The Malaysian Minister pointed out that in a bid to tackle this void, Malaysia’s Ministry of Education has commenced an initiative in 2015 to recruit company CEOs to teach in public (national) universities. Each CEO registering for the government programme is allotted a maximum of 30 hours annually on the job. This enables CEOs from top local organisations such as Khazanah and Air Asia to engage one-on-one with the next generation of professionals - their prospective employees. To date, 24 CEOs have registered for the initiative.

Addressing company CEOs, Dato’ Seri Dr Zaini Ujang, said: “I ask you to look at career development for your staff as more than just promoting an individual to the next position. We need to expand the concept to include the ability of the individual to contribute to society, while enhancing employee knowledge and improving their area of expertise. If we accept this new definition of career development, it becomes the mandatory responsibility of professional institutions to equip their employees with the required abilities. After all, the true spirit of Islamic finance is to translate benefits to the overall economy in the form of financial intermediation that is well anchored in the real economy.”

In his remarks as discussion leader at the session, Sayd Farouk, Global Head - Islamic Capital Markets for Thomson Reuters, said: “The wide-ranging discussions at this roundtable session confirm that Islamic finance still needs to find solutions to the supply and demand challenge when it comes to the important domains of mining talent and developing research. Furthermore, there is currently an obvious lack of a coherent framework to address such critical industry needs that will fuel the future development ‎of Islamic finance. The next logical step for the industry is to come together to develop a well-planned approach to systematically address key talent and research needs.” 

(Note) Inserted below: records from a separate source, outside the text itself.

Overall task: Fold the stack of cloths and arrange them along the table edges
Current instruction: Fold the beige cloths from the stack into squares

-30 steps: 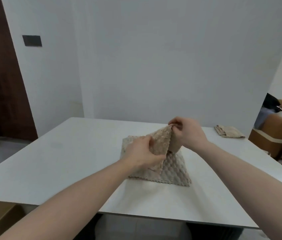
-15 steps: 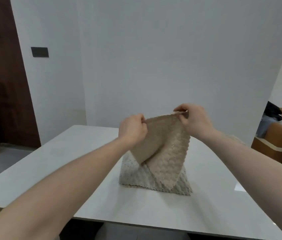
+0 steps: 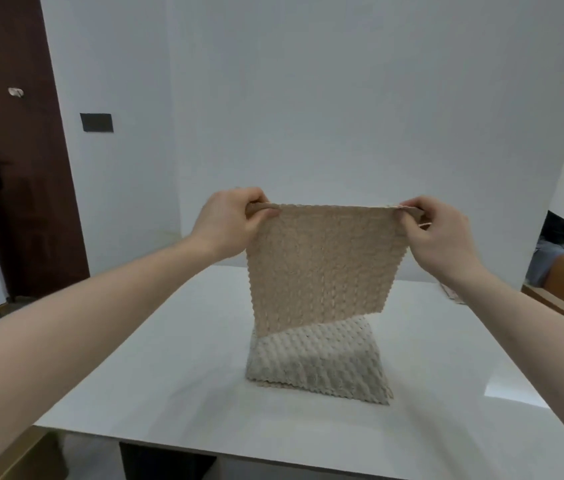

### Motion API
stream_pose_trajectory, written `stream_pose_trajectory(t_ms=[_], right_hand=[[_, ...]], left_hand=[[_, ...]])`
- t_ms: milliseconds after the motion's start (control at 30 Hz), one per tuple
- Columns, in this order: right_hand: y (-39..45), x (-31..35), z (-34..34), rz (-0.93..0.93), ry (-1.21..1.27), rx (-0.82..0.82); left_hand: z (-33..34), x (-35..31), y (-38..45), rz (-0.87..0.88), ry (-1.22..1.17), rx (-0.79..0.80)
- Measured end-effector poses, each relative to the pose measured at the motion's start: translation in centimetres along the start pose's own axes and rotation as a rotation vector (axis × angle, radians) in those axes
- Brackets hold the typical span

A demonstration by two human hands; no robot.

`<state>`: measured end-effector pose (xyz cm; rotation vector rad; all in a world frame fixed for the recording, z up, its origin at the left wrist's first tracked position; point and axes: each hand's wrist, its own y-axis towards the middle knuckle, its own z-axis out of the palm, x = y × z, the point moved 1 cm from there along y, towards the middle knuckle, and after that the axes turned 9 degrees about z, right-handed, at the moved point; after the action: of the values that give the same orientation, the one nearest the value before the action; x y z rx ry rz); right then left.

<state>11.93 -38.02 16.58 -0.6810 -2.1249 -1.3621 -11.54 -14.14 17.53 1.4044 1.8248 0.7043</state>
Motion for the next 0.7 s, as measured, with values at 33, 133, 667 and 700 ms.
stream_pose_trajectory(t_ms=[33, 133, 667, 700], right_hand=[[-1.0, -0.6, -0.2, 0.019, 0.019, 0.026], [-5.1, -2.9, -0.7, 0.090, 0.059, 0.181], [-20.6, -14.1, 0.7, 0.448, 0.091, 0.620], [-20.2, -14.3, 1.0, 0.451, 0.107, 0.580]], left_hand=[[-0.2, -0.3, -1.4, 0.000, -0.053, 0.031], [0.0, -1.5, -6.7, -0.007, -0.206, 0.155], [6.7, -1.5, -24.5, -0.178, -0.381, 0.633], [7.0, -1.3, -23.9, -0.218, -0.417, 0.585]])
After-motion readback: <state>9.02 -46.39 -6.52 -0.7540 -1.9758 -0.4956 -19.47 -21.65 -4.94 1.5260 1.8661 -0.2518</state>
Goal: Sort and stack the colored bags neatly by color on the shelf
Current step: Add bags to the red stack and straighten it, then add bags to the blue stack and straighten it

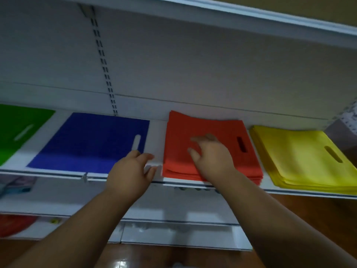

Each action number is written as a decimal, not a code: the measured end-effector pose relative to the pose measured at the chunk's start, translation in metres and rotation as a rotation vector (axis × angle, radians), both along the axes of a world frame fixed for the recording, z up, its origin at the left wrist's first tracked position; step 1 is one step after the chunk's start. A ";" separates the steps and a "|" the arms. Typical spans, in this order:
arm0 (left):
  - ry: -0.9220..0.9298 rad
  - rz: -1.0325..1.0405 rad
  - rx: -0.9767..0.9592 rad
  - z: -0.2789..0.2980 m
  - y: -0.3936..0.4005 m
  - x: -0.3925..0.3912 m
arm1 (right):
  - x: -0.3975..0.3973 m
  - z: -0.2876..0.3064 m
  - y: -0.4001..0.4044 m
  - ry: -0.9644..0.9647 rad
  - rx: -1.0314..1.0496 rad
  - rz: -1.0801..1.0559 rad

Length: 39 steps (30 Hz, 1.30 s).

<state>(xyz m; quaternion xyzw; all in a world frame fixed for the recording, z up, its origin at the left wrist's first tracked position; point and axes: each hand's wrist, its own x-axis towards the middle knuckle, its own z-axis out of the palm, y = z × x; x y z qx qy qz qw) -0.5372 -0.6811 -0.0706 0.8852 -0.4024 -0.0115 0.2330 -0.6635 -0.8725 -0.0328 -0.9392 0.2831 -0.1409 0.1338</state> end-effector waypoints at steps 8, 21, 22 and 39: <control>0.147 0.256 -0.108 0.007 0.207 0.074 | 0.134 0.015 0.188 -0.162 0.106 0.386; 0.124 0.723 -0.227 0.007 0.483 0.180 | 0.327 0.019 0.444 -0.286 0.324 0.687; 0.147 0.741 -0.258 0.004 0.488 0.192 | 0.342 0.018 0.450 -0.261 0.322 0.701; 0.636 0.752 -0.650 -0.008 0.557 0.409 | 0.593 -0.017 0.541 0.290 0.397 0.723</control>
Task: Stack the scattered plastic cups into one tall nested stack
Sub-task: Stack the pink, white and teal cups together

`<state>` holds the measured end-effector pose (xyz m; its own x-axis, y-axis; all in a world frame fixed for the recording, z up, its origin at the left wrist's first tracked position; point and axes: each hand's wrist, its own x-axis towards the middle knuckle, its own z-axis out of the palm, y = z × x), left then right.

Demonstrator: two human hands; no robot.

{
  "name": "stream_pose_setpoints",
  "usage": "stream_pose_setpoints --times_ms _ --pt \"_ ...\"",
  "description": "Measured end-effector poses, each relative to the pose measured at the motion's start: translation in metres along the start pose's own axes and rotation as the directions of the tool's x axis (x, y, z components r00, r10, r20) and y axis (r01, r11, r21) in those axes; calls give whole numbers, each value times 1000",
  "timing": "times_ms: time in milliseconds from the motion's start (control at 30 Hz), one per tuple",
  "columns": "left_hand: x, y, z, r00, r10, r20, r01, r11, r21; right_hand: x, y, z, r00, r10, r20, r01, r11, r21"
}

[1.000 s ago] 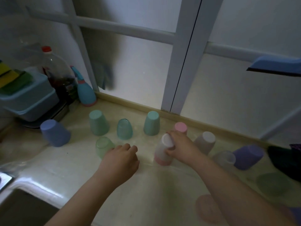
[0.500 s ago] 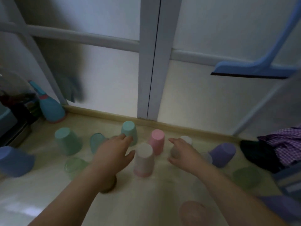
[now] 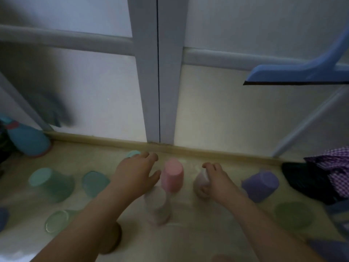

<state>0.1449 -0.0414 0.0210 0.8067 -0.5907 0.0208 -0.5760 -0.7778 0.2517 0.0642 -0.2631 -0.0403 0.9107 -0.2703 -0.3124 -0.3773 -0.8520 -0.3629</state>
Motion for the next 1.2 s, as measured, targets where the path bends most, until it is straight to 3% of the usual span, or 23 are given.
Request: stream_pose_setpoints --times_ms 167,367,700,900,1100,1200 --pt "14 -2 0 1000 -3 5 3 1000 -15 0 -1 -5 999 -47 14 47 999 13" --pt "27 -45 -4 993 -117 -3 117 993 17 -12 -9 -27 987 -127 -102 131 991 33" --pt "38 -84 35 932 -229 281 251 967 -46 -6 -20 -45 974 -154 -165 165 985 55" --pt "32 -82 27 946 -226 231 249 966 -75 -7 -27 -48 966 -188 -177 199 979 50" --pt "5 -56 -28 976 -182 116 188 981 -42 -38 -56 -74 949 -196 -245 226 969 101" --pt "-13 -42 -58 984 -170 50 174 981 -91 -59 -80 -88 931 -280 -233 311 944 107"
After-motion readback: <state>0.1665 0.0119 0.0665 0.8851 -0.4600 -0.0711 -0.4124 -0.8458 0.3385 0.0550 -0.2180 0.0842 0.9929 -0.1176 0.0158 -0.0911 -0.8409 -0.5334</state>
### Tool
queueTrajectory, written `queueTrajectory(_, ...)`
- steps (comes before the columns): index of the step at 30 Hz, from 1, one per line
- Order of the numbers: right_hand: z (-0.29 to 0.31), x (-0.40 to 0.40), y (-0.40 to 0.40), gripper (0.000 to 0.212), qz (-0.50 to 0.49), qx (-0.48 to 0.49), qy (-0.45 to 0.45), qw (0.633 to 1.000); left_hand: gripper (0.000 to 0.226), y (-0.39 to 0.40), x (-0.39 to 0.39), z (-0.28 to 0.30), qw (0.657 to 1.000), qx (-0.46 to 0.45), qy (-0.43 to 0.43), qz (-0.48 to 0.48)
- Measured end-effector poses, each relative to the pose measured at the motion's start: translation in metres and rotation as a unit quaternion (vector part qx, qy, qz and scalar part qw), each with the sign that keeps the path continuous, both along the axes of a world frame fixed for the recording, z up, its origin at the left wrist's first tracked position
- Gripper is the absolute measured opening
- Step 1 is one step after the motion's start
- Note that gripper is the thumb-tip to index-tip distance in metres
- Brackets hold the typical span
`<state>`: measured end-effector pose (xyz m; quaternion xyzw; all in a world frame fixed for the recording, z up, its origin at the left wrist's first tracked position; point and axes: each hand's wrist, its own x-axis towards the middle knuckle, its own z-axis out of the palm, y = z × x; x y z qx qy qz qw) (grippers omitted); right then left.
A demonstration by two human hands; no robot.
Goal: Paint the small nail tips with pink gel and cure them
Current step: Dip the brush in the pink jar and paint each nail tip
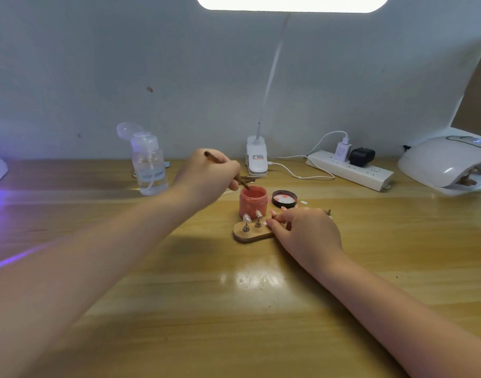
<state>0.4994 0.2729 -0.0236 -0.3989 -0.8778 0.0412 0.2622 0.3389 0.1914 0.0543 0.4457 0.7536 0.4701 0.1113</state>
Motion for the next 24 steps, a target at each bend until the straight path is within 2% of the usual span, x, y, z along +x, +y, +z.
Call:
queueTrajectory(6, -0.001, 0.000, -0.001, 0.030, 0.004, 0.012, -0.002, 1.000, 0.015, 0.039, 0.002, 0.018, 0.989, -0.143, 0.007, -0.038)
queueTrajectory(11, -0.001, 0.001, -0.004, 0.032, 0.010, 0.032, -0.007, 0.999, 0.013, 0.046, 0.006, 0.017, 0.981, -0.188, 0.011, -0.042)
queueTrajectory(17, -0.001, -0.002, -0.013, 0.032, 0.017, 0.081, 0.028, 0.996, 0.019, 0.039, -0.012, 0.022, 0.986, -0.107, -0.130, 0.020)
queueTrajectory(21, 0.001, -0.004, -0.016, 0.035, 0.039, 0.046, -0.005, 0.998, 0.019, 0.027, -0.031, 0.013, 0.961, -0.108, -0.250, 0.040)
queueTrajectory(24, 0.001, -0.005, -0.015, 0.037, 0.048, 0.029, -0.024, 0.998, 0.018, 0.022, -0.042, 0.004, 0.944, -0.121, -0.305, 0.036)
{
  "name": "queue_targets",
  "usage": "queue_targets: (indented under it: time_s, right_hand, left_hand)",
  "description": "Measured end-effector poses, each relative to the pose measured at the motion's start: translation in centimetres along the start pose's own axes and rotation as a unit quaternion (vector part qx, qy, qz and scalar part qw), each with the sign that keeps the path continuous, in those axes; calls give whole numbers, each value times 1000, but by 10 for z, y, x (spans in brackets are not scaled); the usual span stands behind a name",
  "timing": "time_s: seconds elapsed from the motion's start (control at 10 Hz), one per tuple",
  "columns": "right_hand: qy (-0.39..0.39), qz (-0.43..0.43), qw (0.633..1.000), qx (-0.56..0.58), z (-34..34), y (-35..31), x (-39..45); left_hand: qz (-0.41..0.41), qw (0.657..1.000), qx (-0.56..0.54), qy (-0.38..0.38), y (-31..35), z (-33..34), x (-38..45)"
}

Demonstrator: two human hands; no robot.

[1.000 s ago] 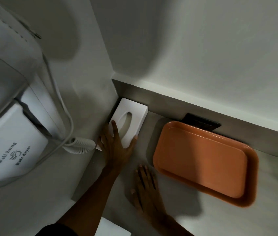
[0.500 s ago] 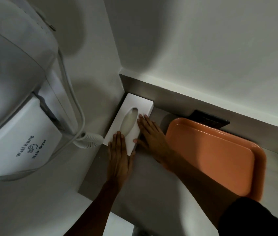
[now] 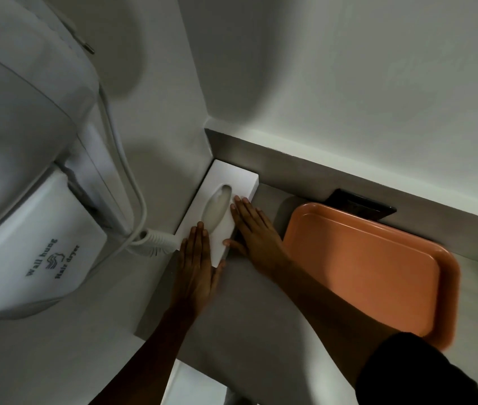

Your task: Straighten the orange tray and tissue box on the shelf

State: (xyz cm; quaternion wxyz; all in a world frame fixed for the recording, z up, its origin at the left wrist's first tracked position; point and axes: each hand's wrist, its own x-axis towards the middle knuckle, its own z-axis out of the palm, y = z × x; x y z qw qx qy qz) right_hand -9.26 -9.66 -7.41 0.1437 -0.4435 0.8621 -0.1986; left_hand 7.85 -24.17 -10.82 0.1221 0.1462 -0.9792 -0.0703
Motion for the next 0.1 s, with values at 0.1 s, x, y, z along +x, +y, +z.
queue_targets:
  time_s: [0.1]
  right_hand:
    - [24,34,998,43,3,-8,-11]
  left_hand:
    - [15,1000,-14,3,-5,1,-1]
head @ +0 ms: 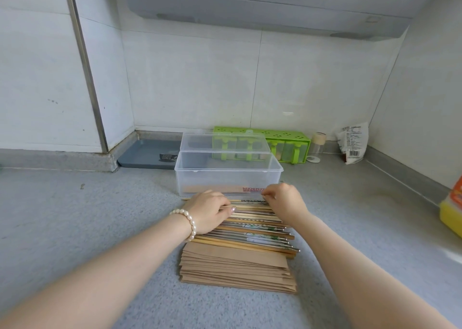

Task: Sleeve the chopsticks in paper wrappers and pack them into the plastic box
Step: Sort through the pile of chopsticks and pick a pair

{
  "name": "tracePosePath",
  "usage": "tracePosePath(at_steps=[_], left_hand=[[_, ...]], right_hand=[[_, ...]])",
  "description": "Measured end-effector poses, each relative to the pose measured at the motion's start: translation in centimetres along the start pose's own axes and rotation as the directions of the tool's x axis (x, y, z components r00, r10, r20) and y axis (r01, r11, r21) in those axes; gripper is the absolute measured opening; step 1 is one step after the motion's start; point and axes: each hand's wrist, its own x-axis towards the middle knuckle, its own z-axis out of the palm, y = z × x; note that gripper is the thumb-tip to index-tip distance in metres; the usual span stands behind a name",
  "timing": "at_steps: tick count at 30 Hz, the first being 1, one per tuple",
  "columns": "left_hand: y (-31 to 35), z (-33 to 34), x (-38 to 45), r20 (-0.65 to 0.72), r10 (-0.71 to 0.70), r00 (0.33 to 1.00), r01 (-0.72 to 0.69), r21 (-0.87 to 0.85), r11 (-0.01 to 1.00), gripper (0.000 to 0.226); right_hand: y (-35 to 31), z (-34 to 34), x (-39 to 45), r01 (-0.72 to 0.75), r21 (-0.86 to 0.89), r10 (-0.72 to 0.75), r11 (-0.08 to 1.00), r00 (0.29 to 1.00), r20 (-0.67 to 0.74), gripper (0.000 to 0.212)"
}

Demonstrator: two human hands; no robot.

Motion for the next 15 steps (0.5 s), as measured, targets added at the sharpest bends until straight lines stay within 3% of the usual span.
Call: tracePosePath(at_steps=[11, 15], left_hand=[[-0.2, -0.3, -0.6, -0.012, 0.046, 0.999, -0.047, -0.095, 0.994, 0.038], [-0.4, -0.3, -0.6, -0.011, 0.026, 1.0, -0.028, -0.148, 0.989, 0.035]], right_hand=[[0.0, 0.3, 2.4, -0.054, -0.037, 0.06, 0.998, 0.984, 0.171, 0.014], [0.0, -0.1, 2.7, -0.092, -0.006, 0.088, 0.996, 0.937, 0.337, 0.019]])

In their recommendations that will be compiled into a white paper, participants pointed out that the leaders of tomorrow would need to strike an efficient balance between theoretical research, R&D and the practical application of identified solutions in the market. The panelists also called for greater co-operation among industry stakeholders to tackle the challenges of human capital development in the Islamic finance domain. Some of the pragmatic recommendations include developing a centralised database of the curricula of existing academic programmes and research towards identifying and promoting instruction and research in key ‘gap’ areas.

Taking forward the outcomes of the Kuala Lumpur roundtable, the Global Islamic Economy Summit 2015 in Dubai will offer a platform for over 2,000 policymakers, thinkers, and business leaders to engage in critical dialogue on the main pillars of the Islamic economy: Islamic finance, halal food and ingredients, halal lifestyle, standards and regulations, and digital economy.